In 1895 clinical microbiology at Penn received yet another new burst of attention with the opening of the William Pepper Laboratory of Clinical Medicine. Constructed adjacent to the University Hospital complex on Spruce Street, the William Pepper Laboratory was the nation's first fully-equipped facility for both investigative and routine work connected to a medical clinic. The lab resulted from the vision, philanthropy and fund raising of founder and first director William Pepper, Jr., MD (M 1864), provost, professor of theory and practice of medicine, and professor of clinical medicine. Pepper named the laboratory in honor of his father and namesake, William Pepper, Sr., MD (M 1832).

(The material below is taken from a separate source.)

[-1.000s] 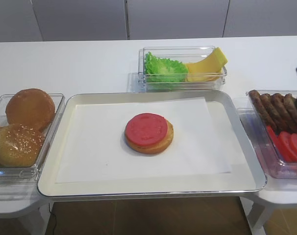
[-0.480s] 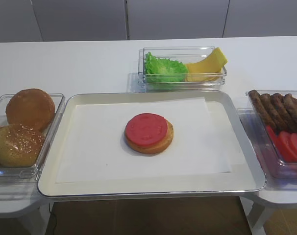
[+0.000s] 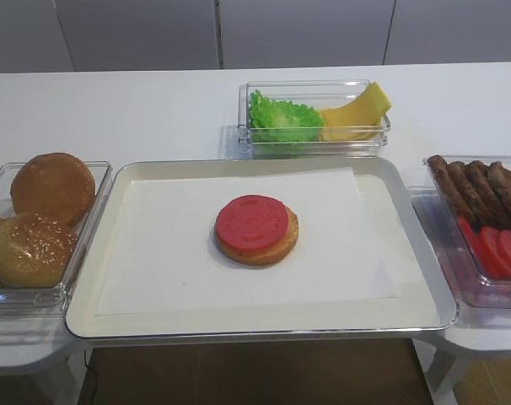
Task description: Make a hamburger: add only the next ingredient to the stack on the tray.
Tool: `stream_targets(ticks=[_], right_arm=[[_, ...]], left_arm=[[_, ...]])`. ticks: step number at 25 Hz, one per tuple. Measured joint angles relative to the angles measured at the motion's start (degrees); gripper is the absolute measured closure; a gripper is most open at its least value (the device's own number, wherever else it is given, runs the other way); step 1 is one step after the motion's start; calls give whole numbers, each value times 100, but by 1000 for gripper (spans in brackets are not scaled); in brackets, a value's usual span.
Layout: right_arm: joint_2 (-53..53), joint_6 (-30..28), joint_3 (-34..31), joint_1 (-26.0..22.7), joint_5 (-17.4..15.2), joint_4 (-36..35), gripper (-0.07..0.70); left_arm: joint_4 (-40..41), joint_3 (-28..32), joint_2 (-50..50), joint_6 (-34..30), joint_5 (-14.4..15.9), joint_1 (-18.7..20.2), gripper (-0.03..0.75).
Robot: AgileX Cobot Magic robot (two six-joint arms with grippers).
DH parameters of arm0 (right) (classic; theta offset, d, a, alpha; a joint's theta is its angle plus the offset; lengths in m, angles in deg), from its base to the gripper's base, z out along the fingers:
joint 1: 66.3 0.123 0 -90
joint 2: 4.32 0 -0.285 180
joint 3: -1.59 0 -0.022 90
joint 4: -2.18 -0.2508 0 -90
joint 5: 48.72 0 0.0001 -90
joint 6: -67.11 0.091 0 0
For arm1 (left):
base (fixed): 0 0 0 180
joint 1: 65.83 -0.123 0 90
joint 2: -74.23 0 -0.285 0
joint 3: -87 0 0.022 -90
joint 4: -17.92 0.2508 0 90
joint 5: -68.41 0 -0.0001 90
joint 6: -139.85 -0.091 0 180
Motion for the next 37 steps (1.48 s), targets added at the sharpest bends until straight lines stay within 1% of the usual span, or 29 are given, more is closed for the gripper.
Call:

The purpose of the William Pepper Laboratory was "to promote the interests of the patients in the said University Hospital by the prosecution of minute clinical studies and original researches, and to advance the interests of science by the publication of such work." From its inception, the Laboratory had an associate in bacteriology to lead investigations and patient care in the burgeoning discipline. The bacteriology staff also took responsibility for certain matters of hygienic importance such as the operating rooms and hospital milk supply.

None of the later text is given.